Widiastuti menjelaskan, “Konsumsi beras per kapita di Indonesia sangat tinggi dibandingkan negara lain. Indonesia mencapai 6,50 kg/kapita/bulan atau 78 kg/tahun berdasarkan data BPS. Memastikan produksi pertanian cukup dan mampu untuk memenuhi kebutuhan tersebut. Salah satu strateginya, Syngenta memiliki lembaga riset, menciptakan teknologi, lalu membina petani. hal ini bisa menghasilkan produktivitas lebih bagus atau lebih tinggi.”
Eryanto menambahkan, ketersediaan beras adalah topik yang sangat penting karena menjadi dasar ketahanan pangan nasional. Sebagai perusahaan berbasis sains, Syngenta berkomitmen untuk terus mendukung program-program pemerintah demi ketahanan pangan. “Kita sudah berjalan selama 25 tahun bersama petani, ke depan teruslah bekerja keras untuk mentransformasi pertanian Indonesia menuju era lebih kompetitif dan produktif,” katanya.
Muarifin menimpali, teknologi drone sangat bagus diaplikasikan dan diterapkan saat ini. Pasalnya, tantangan teknis para petani yaitu masalah tenaga kerja yang sulit dan biaya tenaga kerja yang mahal. Muarifin merinci, biaya pekerja untuk penyemprotan lahan selama setengah hari bisa mencapai Rp60 ribu – Rp70 ribu per orang. Ia berharap, dengan adanya alat dan mesin pertanian seperti drone penyemprotan hama, dapat menjadi solusi masalah tersebut. Namun, biaya sewa drone masih terbilang mahal dibandingkan tenaga manual.

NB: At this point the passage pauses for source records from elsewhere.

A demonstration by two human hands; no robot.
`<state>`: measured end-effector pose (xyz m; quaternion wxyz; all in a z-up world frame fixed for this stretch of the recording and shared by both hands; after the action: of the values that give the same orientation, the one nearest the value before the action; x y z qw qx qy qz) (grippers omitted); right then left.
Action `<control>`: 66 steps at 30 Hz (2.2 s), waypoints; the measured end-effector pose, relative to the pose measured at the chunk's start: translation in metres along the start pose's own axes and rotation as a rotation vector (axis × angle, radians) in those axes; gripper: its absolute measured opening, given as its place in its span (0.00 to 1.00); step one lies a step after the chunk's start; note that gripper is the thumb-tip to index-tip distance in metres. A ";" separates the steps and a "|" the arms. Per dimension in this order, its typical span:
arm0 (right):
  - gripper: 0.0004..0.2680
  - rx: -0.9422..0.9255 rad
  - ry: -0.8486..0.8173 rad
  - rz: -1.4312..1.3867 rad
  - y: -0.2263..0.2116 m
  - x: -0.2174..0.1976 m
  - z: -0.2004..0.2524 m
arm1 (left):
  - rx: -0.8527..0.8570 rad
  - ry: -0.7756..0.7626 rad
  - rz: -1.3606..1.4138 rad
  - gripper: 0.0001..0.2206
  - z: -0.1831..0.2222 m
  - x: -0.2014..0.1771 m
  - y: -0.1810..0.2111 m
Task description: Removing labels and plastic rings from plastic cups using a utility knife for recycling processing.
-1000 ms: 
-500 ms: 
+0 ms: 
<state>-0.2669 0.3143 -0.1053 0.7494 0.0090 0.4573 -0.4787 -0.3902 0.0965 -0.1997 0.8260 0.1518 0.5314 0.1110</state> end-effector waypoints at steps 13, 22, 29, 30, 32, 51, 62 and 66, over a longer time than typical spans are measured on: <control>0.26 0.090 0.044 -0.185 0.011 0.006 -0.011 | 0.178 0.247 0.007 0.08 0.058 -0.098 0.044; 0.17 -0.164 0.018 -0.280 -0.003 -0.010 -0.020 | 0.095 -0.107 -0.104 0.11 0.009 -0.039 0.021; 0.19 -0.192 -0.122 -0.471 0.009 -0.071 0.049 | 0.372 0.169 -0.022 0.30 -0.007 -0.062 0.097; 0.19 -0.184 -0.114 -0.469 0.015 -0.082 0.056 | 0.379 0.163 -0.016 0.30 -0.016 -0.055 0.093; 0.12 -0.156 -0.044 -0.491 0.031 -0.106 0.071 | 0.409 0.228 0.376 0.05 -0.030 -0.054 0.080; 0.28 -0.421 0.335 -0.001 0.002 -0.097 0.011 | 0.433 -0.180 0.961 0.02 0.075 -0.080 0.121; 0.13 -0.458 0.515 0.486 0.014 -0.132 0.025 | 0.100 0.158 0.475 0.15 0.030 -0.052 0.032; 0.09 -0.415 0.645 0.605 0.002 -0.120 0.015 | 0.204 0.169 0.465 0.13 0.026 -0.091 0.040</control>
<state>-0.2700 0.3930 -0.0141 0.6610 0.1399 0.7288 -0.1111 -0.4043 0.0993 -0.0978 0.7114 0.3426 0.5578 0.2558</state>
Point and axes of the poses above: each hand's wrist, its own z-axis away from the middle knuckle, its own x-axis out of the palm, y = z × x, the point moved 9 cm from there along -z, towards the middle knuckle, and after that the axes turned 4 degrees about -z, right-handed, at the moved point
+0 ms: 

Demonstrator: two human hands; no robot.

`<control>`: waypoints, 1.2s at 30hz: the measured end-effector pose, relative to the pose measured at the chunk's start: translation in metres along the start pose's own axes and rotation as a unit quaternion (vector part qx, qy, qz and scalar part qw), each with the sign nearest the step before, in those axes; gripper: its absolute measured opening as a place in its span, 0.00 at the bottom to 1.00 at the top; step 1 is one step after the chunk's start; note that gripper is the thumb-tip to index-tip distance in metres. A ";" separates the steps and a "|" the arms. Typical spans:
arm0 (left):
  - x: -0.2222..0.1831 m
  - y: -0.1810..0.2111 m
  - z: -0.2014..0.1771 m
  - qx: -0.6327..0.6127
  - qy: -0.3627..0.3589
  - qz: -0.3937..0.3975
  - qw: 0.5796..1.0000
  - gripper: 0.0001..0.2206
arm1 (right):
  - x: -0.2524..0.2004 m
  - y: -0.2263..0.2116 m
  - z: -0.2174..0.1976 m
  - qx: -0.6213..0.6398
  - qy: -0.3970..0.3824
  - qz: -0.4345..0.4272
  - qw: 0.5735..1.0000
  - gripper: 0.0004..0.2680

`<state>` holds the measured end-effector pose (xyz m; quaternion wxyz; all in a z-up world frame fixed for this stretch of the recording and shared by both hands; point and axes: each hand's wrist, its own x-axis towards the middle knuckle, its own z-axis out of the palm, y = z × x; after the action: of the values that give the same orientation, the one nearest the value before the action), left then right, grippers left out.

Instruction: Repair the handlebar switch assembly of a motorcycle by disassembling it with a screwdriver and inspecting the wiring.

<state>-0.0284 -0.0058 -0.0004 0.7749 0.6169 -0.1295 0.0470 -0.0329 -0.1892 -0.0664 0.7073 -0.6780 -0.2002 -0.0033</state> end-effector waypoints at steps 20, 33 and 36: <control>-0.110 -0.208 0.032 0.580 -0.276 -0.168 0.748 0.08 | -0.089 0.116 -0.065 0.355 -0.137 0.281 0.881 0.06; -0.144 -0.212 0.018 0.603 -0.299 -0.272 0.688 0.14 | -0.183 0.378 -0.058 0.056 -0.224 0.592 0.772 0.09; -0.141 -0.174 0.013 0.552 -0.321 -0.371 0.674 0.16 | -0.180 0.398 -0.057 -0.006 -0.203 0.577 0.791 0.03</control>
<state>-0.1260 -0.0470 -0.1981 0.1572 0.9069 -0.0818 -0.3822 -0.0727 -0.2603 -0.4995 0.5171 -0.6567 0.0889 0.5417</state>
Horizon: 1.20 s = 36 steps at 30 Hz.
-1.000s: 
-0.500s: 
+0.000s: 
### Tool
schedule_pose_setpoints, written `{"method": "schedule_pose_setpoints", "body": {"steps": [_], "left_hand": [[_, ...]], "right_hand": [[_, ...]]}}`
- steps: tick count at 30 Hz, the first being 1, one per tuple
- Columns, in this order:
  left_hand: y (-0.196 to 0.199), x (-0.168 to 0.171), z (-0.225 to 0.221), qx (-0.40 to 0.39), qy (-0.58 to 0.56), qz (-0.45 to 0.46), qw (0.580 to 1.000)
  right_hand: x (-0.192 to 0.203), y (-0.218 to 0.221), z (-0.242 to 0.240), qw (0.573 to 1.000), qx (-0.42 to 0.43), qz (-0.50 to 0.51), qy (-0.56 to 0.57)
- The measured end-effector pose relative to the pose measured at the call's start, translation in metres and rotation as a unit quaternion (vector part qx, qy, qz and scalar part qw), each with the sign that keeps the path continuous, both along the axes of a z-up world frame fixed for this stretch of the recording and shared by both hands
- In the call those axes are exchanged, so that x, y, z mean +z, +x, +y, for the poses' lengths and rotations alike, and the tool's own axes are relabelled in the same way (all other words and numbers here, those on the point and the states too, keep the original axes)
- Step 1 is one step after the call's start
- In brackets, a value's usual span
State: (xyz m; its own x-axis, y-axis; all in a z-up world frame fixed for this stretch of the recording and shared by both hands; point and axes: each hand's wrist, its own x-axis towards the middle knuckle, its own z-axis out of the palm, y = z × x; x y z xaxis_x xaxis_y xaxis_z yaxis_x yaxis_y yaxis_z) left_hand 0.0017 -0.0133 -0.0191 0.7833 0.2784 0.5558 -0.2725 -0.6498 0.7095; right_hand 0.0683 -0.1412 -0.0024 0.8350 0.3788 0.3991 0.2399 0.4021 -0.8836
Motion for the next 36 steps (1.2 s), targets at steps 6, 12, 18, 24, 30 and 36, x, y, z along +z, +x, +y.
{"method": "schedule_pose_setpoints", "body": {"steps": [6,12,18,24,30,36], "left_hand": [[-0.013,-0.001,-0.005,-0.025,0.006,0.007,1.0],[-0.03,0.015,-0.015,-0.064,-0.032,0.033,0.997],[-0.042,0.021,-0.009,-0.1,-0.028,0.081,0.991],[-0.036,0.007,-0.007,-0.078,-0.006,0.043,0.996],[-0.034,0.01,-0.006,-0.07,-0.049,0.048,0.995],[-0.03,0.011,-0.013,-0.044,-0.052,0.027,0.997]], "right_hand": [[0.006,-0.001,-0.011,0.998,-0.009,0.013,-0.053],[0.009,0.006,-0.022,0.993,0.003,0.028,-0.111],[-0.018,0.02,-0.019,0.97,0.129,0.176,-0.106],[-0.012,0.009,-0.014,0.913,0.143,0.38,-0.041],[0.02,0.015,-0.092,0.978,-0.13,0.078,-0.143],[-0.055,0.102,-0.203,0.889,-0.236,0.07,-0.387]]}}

“Biaya sewa drone untuk satu hektar bisa mencapai Rp200 ribu – Rp250 ribu, sementara dua tenaga kerja manual hanya butuh sekitar Rp120 ribu – Rp140 ribu untuk pekerjaan yang sama. Alsintan bersaing dengan harga tenaga kerja. Harapannya penggunaan drone dapat diperluas dan banyak digunakan petani lainnya agar biaya sewa lebih terjangkau,” harapnya.